Santa María la Mayor is a church in Alcañiz, Aragon, northern Spain. It had the status of collegiate church from 1407 to 1851. It includes a large Gothic tower, and a wide façade in Baroque style.

==History and description==
The Gothic church was built in the 13th century: of it, the bell tower and other fragments remain. This church had a nave and two aisles, a polygonal apse and an ambulatory. The size of the tower was motivated by a competition of the communal authority with the nearby castle of the Order of Calatrava. Pope Benedict XIII, in 1407, gave it the status of collegiate church.

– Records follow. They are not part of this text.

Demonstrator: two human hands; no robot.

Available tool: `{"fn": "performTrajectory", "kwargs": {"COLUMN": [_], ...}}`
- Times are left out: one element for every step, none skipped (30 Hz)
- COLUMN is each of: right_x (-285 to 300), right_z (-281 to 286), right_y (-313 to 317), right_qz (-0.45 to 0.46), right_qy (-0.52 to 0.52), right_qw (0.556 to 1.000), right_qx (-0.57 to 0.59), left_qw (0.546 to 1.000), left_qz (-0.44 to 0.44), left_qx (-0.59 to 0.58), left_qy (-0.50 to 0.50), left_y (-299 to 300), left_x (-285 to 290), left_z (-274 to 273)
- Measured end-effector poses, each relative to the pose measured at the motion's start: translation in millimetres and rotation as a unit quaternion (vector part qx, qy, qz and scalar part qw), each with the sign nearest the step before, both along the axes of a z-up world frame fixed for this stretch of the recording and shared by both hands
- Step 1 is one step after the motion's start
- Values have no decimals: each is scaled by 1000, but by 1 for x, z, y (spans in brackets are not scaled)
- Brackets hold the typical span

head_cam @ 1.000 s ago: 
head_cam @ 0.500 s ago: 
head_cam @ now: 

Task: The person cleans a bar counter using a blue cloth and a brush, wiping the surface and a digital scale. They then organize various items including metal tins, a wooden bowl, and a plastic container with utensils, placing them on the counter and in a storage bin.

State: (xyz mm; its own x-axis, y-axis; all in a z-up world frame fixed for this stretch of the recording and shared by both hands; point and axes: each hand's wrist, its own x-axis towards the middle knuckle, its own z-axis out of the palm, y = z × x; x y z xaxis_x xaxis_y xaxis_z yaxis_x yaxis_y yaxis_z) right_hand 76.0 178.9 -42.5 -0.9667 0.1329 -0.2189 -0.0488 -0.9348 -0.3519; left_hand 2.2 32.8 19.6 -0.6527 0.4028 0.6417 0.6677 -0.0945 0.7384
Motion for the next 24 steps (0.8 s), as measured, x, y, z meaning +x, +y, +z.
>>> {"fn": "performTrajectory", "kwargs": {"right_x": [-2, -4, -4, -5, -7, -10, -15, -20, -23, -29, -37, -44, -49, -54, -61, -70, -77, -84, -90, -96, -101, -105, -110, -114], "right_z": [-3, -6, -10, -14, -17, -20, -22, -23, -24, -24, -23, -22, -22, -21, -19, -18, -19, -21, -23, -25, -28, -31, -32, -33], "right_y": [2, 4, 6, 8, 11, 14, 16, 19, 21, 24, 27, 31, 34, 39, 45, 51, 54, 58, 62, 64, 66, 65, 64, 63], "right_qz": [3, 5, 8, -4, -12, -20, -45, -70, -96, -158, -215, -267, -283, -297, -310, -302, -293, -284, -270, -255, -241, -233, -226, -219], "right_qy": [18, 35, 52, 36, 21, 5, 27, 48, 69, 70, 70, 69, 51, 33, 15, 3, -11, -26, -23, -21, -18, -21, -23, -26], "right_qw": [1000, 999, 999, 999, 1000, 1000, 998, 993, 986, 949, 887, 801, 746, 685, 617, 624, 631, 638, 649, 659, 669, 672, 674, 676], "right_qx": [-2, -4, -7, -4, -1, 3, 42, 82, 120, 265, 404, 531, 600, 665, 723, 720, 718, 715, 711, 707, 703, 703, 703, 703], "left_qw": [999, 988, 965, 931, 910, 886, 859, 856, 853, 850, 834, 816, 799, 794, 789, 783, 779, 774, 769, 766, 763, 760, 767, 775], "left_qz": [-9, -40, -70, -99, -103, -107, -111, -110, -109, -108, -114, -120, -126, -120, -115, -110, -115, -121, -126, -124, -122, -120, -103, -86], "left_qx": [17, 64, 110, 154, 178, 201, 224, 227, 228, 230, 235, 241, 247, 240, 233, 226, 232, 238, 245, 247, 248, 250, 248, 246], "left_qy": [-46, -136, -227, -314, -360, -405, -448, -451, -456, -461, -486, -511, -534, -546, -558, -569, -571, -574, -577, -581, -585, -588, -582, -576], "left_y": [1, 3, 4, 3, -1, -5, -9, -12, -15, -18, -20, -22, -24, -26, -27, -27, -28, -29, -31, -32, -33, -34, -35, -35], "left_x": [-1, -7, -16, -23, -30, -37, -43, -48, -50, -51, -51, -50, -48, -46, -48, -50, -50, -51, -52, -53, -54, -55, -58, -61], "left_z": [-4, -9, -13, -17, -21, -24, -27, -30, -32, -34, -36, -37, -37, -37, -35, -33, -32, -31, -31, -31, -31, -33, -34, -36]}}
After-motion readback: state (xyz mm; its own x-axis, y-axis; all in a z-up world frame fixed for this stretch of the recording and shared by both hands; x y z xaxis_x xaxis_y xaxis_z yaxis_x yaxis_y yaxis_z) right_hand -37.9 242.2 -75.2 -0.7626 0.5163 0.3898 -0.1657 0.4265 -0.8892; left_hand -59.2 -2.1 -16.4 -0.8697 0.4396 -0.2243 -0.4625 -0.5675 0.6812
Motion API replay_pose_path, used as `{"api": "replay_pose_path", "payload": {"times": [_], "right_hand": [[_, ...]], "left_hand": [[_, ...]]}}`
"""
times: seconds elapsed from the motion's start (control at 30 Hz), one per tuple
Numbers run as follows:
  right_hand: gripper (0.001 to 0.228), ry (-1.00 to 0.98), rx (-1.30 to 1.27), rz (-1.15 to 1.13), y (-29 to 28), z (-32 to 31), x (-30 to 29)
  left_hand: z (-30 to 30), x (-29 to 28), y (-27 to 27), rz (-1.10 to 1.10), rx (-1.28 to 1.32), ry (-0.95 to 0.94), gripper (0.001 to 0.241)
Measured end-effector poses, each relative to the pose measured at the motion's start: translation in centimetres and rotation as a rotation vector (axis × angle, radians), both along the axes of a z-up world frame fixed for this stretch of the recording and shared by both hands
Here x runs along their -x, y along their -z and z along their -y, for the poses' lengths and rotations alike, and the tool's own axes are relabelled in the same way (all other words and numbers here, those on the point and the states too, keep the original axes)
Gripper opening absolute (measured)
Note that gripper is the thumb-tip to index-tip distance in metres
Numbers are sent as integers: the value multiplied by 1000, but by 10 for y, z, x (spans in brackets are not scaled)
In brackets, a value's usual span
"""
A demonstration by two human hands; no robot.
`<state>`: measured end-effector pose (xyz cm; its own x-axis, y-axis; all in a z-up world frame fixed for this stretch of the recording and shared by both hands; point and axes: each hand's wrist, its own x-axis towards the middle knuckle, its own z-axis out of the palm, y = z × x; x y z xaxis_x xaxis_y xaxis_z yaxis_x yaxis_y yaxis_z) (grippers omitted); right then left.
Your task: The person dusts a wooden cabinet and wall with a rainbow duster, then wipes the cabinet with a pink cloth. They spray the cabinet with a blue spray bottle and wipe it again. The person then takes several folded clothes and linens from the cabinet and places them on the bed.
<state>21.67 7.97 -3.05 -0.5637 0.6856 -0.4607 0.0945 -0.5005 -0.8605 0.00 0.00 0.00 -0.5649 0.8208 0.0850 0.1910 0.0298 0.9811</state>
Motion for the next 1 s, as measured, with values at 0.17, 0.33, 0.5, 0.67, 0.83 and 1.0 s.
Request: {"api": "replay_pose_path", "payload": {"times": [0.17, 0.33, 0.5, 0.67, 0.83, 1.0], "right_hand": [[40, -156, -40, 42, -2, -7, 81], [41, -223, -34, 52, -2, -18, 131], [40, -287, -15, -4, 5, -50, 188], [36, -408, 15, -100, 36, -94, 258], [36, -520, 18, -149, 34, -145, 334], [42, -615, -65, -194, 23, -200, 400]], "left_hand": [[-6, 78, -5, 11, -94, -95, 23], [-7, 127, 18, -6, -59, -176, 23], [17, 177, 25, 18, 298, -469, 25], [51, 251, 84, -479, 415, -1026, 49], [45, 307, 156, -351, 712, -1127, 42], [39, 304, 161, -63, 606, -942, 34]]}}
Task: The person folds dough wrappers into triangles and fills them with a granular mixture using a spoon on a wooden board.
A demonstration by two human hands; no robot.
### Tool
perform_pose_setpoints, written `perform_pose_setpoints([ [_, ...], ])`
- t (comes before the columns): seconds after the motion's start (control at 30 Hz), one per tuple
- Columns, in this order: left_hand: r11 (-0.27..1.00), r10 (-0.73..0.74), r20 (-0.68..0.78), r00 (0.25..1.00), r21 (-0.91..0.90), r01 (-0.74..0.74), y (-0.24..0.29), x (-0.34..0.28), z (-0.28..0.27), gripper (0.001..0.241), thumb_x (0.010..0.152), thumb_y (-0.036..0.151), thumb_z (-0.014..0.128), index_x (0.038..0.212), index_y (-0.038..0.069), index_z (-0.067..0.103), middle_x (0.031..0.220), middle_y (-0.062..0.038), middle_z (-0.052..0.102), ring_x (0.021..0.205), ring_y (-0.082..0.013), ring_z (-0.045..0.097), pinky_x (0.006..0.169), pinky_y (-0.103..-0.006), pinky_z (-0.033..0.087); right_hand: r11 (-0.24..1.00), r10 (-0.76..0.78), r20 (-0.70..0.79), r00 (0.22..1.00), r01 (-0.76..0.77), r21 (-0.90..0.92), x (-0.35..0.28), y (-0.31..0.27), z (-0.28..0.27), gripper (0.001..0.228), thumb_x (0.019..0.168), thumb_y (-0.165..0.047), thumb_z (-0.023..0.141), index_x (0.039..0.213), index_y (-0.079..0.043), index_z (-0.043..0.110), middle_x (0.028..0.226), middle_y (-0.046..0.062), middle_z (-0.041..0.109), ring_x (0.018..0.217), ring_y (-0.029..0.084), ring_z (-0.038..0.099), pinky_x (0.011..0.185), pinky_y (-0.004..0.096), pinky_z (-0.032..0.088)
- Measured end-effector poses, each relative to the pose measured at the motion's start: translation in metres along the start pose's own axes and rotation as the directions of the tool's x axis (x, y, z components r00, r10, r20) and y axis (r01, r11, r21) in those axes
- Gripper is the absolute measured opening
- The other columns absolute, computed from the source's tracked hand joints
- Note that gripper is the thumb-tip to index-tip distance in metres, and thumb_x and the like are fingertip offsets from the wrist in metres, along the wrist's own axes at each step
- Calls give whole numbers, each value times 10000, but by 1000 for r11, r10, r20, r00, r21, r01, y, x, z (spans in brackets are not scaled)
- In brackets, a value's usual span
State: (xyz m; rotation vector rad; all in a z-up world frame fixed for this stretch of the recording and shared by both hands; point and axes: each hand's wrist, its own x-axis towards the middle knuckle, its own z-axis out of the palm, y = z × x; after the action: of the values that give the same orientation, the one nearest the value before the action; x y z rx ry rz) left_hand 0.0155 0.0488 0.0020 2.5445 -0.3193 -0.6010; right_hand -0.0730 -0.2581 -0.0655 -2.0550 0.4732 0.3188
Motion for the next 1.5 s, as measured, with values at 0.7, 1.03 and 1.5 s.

In the 16th century, a chapel housing the images of the Virgin of the Solitude and of Jesus, was added. In the 18th century, it was decided to demolish the Gothic church, at the time in poor state (a column in the choir had collapsed), and to replace it with a Baroque building based on the Basilica of Our Lady of the Pillar at Zaragoza, with a higher capacity. The new edifice has a façade with two high side towers and a central portal. The latter was designed by the Basque artist Domingo de Yarza (also responsible for that in the Basilica of the Pillar. In the lower section are the depictions of Sts. Peter and Paul, while in the second are four Archangels flanking a large sculpture of St. Mary; in the top section are St. Thomas of Aquino on the left and St. Vincent Ferrer on the right. Over the gate is the crest of the collegiate, with the bamboo of Alcañiz's coat of arms and Benedict XIII's coat of arms as well. The portal was finished in 1779.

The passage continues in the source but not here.